Louis de Bonald also sees divorce as the first stage of disorder in the state (the principle of macrocosm/microcosm). He insists that the deconstitution of the family brings about the deconstitution of state, with The Kyklos not far behind.[7]

Erik von Kuehnelt-Leddihn draws a connection between the family and monarchy.

"Due to its inherent patriarchalism, monarchy fits organically into the ecclesiastic and familistic pattern of a Christian society. (Compare the teaching of Pope Leo XIII: 'Likewise the powers of fathers of families preserves expressly a certain image and form of the authority which is in God, from which all paternity in heaven and earth receives its name—Eph 3.15') The relationship between the King as 'father of the fatherland' and the people is one of mutual love".[8]

George Lakoff claims that the left-right distinction in politics reflects a difference between perceived ideals of the family; for right-wing people, the ideal is a patriarchal family based upon absolute morality; for left-wing persons, the ideal is an unconditionally loving family. As a result, Lakoff argues, both sides find each others' views not only immoral, but incomprehensible, since they appear to violate each sides' deeply held beliefs about personal morality in the sphere of the family.[9]

Opponents of paternalism

See also: Social engineering (political science) and Nanny state

In his Two Treatises of Government, John Locke argues (against Robert Filmer) that political and paternal power cannot be identified. John Stuart Mill opposes state paternalism on the grounds that individuals know their own good better than the state does, that the moral equality of persons demands respect for others' liberty, and that paternalism disrupts the development of an independent character. In On Liberty he writes:

the only purpose for which power can be rightfully exercised over any member of a civilized community, against his will, is to prevent harm to others. His own good, either physical or moral, is not a sufficient warrant. He cannot rightfully be compelled to do or forbear because it will be better for him to do so, because it will make him happier, because, in the opinion of others, to do so would be wise, or even right.[2]

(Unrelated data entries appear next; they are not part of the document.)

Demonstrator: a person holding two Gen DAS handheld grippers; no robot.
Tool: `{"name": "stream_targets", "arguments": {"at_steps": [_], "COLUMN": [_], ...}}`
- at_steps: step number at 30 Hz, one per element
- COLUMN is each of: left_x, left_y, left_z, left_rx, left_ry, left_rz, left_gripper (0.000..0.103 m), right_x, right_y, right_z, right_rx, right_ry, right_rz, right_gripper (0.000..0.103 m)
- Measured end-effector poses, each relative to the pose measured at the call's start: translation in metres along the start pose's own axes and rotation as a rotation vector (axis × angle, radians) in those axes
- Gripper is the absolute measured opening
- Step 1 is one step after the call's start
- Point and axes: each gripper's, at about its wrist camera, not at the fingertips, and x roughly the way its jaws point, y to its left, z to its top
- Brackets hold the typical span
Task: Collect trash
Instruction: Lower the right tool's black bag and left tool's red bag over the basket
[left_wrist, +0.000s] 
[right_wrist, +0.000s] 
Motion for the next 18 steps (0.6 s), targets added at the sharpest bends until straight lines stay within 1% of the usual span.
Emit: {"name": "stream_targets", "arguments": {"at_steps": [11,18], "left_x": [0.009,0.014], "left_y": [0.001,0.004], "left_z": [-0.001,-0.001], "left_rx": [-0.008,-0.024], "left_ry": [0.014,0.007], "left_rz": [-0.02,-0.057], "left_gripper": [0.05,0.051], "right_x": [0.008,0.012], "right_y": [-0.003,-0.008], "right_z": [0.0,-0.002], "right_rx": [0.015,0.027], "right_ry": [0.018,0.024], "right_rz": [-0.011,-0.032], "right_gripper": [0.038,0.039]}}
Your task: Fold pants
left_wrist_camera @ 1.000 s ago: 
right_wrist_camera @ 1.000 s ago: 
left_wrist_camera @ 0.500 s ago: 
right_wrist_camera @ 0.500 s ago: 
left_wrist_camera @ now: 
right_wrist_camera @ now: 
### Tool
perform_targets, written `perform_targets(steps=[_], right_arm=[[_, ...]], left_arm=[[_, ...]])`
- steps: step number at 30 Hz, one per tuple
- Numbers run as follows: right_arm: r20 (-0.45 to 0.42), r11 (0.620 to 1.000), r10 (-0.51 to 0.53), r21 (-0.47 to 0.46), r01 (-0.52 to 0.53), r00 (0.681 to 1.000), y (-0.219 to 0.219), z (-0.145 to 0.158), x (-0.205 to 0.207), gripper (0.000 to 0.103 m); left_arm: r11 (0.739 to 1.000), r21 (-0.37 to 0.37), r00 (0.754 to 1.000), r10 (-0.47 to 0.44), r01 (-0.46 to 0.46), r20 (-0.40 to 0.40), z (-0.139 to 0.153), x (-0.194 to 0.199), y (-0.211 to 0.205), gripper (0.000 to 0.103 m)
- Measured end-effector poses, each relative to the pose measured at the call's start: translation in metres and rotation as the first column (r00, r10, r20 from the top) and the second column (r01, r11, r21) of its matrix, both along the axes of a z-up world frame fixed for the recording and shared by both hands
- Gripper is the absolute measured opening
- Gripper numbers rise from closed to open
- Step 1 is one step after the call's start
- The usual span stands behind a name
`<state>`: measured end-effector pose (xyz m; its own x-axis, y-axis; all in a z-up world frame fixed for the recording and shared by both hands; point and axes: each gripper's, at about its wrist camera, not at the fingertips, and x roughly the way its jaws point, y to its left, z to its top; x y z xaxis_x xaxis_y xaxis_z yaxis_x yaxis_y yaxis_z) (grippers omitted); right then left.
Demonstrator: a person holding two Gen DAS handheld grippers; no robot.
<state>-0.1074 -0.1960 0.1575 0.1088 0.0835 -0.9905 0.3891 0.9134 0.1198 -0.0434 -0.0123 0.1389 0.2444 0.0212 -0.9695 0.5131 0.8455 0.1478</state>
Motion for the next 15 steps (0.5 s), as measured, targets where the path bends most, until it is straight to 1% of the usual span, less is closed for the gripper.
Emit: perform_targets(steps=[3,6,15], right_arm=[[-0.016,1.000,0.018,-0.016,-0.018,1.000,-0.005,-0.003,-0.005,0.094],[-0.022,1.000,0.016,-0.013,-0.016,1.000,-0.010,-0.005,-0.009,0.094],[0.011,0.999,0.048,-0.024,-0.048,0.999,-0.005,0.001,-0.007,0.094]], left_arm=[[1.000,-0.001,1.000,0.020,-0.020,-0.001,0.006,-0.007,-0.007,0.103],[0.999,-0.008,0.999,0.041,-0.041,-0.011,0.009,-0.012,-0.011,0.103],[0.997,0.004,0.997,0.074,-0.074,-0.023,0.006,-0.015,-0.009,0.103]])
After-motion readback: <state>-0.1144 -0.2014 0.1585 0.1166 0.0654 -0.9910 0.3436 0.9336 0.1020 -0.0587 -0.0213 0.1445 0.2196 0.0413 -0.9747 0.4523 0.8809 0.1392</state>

Contemporary opponents of paternalism often appeal to the ideal of personal autonomy.

See also

References

  1. ^ Dworkin, Gerald, "Paternalism", The Stanford Encyclopedia of Philosophy (Summer 2010 Edition), Edward N. Zalta (ed.)
  2. ^ Mill, J.S. [1859]/(1991) ‘On Liberty’, published in Gray, John (ed), John Stuart Mill: On Liberty and Other Essays, Oxford: Oxford University Press, p.14

1. * ^ Klein, Daniel B. "Status Quo Bias" (August 2004). [10]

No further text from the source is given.